## Introduction to Lab 01

This lab is an introduction to some basic test processing

So lets first set some text...

In [None]:
sentence = "The voice that navigated was definitely that of a machine, and yet you could tell that the machine was a woman, which hurt my mind a little.\n How can machines have genders?\n The machine also had an American accent.\n How can machines have nationalities?\n This can't be a good idea, making machines talk like real people, can it?\n Giving machines humanoid identities?"

Now lets try to split the text based on spaces (default function)

In [None]:
sentence.split()

You will observe that some words are not well separated from punctuation and contain some appended to the words.
So we need to find a way to remove those characters... but, before we do that, lets see how we can create a quick feature vector first!

In [None]:
tokens = sorted(sentence.split()) # splitting based on spaces
vocab = sorted(set(tokens)) # sorting and removing duplicates by using set()
vocab # just printing the vocab so we can look at it

We can see that the order has the numbers first, followerd by capital and then lower case letters (all alphabetically sorted). We also see that some repeating words appear only once in the vocabulary list. Let's compate the size of the two lists.

In [None]:
tokens_len = len(tokens)
vocab_len = len(vocab)

print("tokens:", tokens_len)
print("vocab:", vocab_len)

Lets try and print the matrix of tokens against vocabulary. We will use the numpy lib for that.

In [None]:
import numpy as np

matrix = np.zeros((tokens_len, vocab_len), int)
for i, token in enumerate(tokens):
    matrix[i, vocab.index(token)] = 1

matrix

Is not easy to see, but some columns contain multiple rows showing 1, whereas the rest is all one 1 per column. To make it a little more readable, we could use Pandas and DataFrame! Both Pandas and NumPy are very useful libs that we will use many times.

In [None]:
import pandas as pd

pd.DataFrame(matrix, columns=vocab, index=tokens)

Now this is a lot more clear and if we wanted we could carry on making it look nicer.

Lets now carry on building the bag of words (BoW)

In [None]:
bow = {} # setting this up as a dictionary

for token in tokens:
    bow[token] = 1

sorted(bow.items()) # lets print it

Since bow is a dictionary, we see that same words will not duplicate.
Pandas also has a more efficient form of a dictionary called Series.

In [None]:
df = pd.DataFrame(pd.Series(dict([(token, 1) for token in tokens])), columns=['sent']).T
df

In [None]:
corpus = {}
for i, sent in enumerate(sentence.split('\n')):
    corpus['sent{}'.format(i)] = dict((tok, 1) for tok in sent.split())
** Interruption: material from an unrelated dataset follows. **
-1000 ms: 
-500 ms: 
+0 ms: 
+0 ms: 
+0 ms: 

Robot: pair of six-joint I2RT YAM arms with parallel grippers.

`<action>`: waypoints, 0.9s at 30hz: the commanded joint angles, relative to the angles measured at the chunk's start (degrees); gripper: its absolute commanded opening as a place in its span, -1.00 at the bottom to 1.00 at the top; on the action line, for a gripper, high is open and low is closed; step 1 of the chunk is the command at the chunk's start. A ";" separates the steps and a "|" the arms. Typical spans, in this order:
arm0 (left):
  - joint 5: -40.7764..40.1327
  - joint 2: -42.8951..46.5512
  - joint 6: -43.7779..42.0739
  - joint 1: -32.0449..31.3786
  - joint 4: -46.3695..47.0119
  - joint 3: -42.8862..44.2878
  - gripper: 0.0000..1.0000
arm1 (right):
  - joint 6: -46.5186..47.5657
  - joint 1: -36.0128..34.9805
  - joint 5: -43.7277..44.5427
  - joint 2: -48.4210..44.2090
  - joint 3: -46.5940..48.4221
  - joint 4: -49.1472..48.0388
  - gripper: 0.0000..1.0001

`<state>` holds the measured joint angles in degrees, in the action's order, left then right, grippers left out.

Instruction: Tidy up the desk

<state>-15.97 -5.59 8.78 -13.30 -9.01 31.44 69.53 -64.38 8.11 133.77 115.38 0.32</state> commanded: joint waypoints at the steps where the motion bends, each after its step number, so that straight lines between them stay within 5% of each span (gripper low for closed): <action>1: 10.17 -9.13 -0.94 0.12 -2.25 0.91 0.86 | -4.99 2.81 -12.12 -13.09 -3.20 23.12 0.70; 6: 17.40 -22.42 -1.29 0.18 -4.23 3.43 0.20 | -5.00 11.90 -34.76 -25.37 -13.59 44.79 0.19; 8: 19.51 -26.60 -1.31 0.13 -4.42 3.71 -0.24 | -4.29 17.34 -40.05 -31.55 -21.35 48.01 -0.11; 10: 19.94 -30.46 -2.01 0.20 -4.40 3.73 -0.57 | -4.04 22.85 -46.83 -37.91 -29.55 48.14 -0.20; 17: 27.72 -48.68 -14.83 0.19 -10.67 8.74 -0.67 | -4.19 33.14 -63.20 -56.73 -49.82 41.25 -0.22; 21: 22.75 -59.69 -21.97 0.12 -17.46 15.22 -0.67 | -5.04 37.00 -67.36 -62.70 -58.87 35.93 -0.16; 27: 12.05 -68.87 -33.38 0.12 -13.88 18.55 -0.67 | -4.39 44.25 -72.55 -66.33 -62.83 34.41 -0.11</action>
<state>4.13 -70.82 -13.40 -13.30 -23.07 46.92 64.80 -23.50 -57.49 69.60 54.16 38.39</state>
df = pd.DataFrame.from_records(corpus).fillna(0).astype(int).T
df

Now we see how we managed to build feature vectors for the sentences we originally had. Now lets do a Dot Product calculation.

In [None]:
df = df.T
print("dot product of sent0 from sent1:", df.sent0.dot(df.sent1), " and dot product of sent0 from sent1:", df.sent0.dot(df.sent2))

As we see from the results, the higher the dot product to more similar the vectors are... 

### Tokenization

We can improve our vocabulary now if we were to remove all other punctuation. Lets do that with regular expressions.

In [None]:
import re

tokens = re.split(r'[-\s.,;!?]+', sentence)
tokens

Although this seems to be great... you might still have issues with different characters that are not anticipated. So we usually use an existing NLP related tokeniser to do this job. Lets try NLTK lib.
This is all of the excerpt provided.